Write the listing below out again exactly, though only as far as the line with "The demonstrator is", which is included.
##### Given information #####
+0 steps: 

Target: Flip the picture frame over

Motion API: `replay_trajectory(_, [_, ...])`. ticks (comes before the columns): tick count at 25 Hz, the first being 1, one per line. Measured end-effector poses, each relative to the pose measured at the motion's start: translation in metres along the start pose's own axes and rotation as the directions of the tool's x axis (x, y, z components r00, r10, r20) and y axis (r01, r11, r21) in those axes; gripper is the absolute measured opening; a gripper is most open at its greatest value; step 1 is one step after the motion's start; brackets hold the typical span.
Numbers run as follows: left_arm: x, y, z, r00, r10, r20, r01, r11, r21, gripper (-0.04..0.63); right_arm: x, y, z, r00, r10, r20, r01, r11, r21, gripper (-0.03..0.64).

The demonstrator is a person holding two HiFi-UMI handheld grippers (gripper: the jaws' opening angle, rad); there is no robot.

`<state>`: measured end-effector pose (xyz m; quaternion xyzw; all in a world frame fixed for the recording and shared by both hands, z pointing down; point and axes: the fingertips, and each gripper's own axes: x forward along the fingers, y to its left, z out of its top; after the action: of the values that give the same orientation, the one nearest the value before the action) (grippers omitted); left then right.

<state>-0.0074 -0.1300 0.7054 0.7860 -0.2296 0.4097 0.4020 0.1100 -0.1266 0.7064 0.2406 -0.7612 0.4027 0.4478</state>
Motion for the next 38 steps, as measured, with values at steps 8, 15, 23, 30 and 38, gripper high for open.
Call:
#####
> The completed task:
+0 steps: 

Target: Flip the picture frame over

Motion API: `replay_trajectory(_, [_, ...])`. ticks (comes before the columns): tick count at 25 Hz, the first being 1, one per line. Measured end-effector poses, each relative to the pose measured at the motion's start: translation in metres along the start pose's own axes and rotation as the directions of the tool's x axis (x, y, z components r00, r10, r20) and y axis (r01, r11, r21) in those axes; gripper is the absolute measured opening; a gripper is most open at its greatest value; step 1 is one step after the motion's start; brackets hold the typical span.
Numbers run as follows: left_arm: x, y, z, r00, r10, r20, r01, r11, r21, gripper (-0.04..0.63); right_arm: x, y, z, r00, r10, r20, r01, r11, r21, gripper (-0.03..0.64).

The demonstrator is a person holding two HiFi-UMI handheld grippers (gripper: the jaws' opening angle, rad); there is no robot.

This exercise has been completed.